The Herpetology of Cuba

Bringing Old Books to Life

by | Dec 9, 2005

Cuba is often on our minds for geopolitical reasons, but the island nation has long fascinated students of flora and fauna.

The Society for the Study of Amphibians and Reptiles, an association of biologists from more than 60 countries, recently reprinted The Herpetology of Cuba by Thomas Barbour and Charles T. Ramsden, with an introduction by Rodolfo Ruibal.

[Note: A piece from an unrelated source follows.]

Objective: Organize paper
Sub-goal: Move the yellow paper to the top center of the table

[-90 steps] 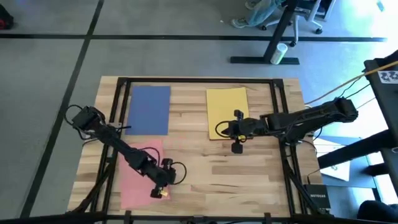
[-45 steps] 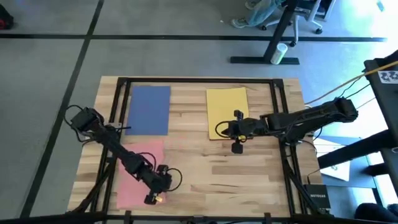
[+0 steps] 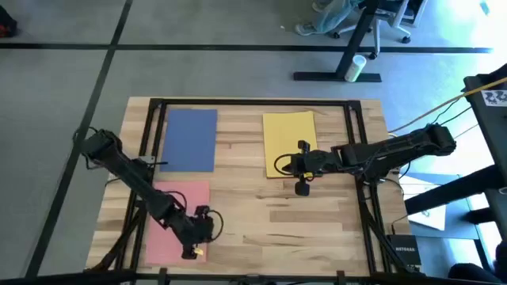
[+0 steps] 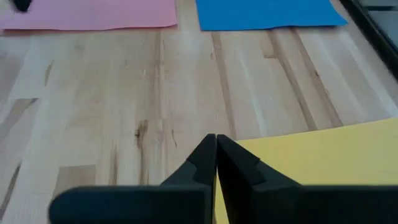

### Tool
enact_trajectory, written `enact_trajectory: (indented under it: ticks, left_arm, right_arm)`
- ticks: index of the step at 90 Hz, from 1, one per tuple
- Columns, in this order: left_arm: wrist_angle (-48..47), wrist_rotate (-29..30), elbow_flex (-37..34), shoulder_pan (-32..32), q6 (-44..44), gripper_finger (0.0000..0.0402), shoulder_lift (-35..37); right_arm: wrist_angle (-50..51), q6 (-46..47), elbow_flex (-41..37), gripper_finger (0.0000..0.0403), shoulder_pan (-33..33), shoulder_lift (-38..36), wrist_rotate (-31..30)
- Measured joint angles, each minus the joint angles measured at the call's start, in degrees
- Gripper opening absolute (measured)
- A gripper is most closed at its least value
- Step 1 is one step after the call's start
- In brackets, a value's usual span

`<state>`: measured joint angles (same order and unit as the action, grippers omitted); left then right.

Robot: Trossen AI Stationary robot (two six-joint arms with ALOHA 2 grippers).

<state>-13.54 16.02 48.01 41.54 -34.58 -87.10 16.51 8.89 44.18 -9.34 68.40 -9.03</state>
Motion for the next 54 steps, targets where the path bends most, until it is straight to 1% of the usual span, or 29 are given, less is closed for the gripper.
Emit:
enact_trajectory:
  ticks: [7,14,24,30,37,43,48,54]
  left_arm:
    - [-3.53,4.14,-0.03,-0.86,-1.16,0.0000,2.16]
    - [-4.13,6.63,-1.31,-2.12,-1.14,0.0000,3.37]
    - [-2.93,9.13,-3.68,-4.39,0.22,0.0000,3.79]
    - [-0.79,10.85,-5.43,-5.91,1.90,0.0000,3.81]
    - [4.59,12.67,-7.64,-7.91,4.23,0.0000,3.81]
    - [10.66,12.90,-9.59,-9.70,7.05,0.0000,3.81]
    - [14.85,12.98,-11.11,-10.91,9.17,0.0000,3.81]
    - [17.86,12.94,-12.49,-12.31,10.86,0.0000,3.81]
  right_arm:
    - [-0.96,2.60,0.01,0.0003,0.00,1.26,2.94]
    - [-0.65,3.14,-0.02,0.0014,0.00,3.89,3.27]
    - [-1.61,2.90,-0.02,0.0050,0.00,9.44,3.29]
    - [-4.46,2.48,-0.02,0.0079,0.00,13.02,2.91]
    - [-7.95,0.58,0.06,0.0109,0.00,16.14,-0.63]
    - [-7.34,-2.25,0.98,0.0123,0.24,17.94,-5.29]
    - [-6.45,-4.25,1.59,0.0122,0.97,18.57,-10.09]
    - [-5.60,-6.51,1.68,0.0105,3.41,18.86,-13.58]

Barbour (1884-1946) was Curator of Herpetology and Director of Harvard University’s Museum of Comparative Zoology. He was a specialist in zoogeography and the herpetology of islands, particularly the West Indies. His colleague Ramsden, an entomologist and naturalist, studied first at Yale, then at the Universidad de la Habana, where he received his doctorate in lepidopteran systematics in 1917. Ramsden was a resident of Guantánamo, Cuba, and collected herpetological and ornithological specimens, mostly from eastern Cuba.

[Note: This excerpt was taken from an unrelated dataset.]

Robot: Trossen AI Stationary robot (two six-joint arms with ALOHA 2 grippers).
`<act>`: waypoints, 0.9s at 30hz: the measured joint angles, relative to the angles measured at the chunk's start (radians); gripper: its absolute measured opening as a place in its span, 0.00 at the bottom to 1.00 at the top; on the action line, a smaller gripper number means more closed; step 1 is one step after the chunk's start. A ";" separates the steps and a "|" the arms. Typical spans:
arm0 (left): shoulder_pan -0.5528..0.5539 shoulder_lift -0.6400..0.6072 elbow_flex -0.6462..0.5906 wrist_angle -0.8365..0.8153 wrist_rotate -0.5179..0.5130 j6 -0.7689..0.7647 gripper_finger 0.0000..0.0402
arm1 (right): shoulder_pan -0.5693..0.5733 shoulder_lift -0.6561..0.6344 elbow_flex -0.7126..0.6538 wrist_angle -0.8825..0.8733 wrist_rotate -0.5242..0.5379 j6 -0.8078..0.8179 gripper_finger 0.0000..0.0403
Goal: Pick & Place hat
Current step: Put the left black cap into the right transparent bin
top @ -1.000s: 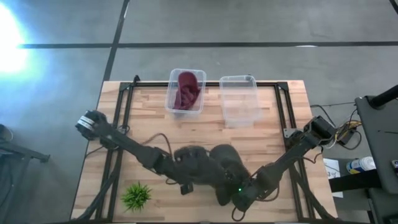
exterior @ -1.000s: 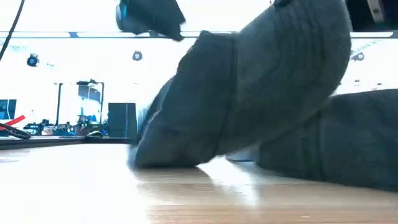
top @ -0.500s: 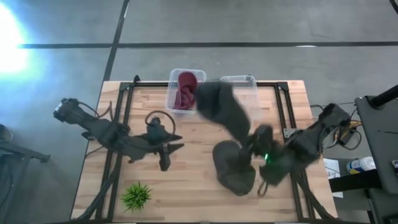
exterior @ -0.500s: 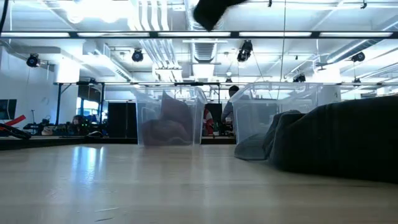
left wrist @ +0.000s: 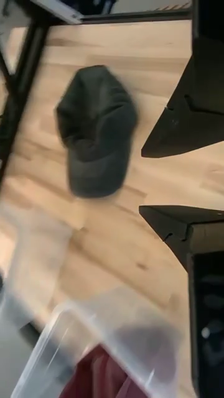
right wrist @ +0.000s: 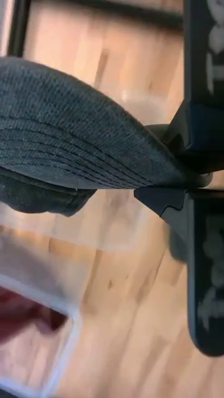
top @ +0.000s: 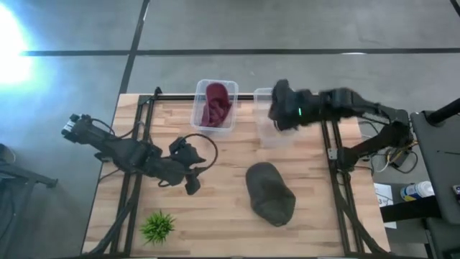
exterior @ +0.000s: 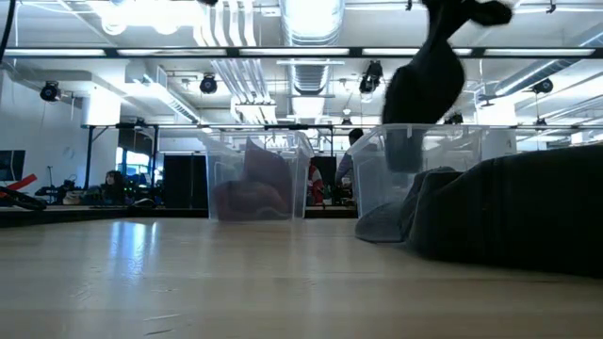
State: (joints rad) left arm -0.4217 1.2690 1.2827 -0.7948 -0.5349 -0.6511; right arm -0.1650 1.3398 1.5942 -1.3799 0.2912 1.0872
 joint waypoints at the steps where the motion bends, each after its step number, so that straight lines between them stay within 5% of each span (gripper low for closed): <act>1: 0.009 -0.002 -0.017 0.012 0.018 0.004 0.32 | -0.056 -0.001 -0.009 0.046 -0.067 -0.062 0.03; 7: 0.054 -0.003 -0.091 0.098 0.183 0.047 0.32 | -0.345 0.058 -0.074 0.101 -0.513 -0.282 0.03; 10: 0.060 -0.003 -0.129 0.167 0.213 0.055 0.32 | -0.415 0.100 -0.121 0.101 -0.629 -0.335 0.03; 14: 0.065 -0.003 -0.164 0.271 0.271 0.064 0.32 | -0.446 0.142 -0.156 0.097 -0.620 -0.363 0.08; 23: 0.065 -0.003 -0.239 0.384 0.302 0.085 0.32 | -0.431 0.119 -0.122 0.067 -0.450 -0.284 0.33; 27: 0.065 -0.002 -0.266 0.413 0.302 0.086 0.32 | -0.396 0.082 -0.068 -0.081 -0.318 -0.227 0.39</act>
State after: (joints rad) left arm -0.3569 1.2668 1.0168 -0.3817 -0.2329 -0.5651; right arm -0.5609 1.4223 1.5257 -1.4609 -0.0266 0.8599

In his introduction to the well-illustrated facsimile reprint of the book, first published in 1919 in the Memoirs of the Museum of Comparative Zoology, and long out-of-print, Ruibal, a professor at the University of California, Riverside, places the book in historical context:

“Barbour first visited Cuba in 1908 and made more than 30 visits to the island. He traveled extensively throughout the country and resided for long periods at the Harvard gardens in Soledad, near Trinidad in southern Cuba. Barbour considered himself a Cuban ‘by adoption’ and derived great pleasure from his Cuban friends. He even described himself as ‘aplatanado’ (bananified), which is the Cuban term for a foreigner who has acquired Cuban characteristics.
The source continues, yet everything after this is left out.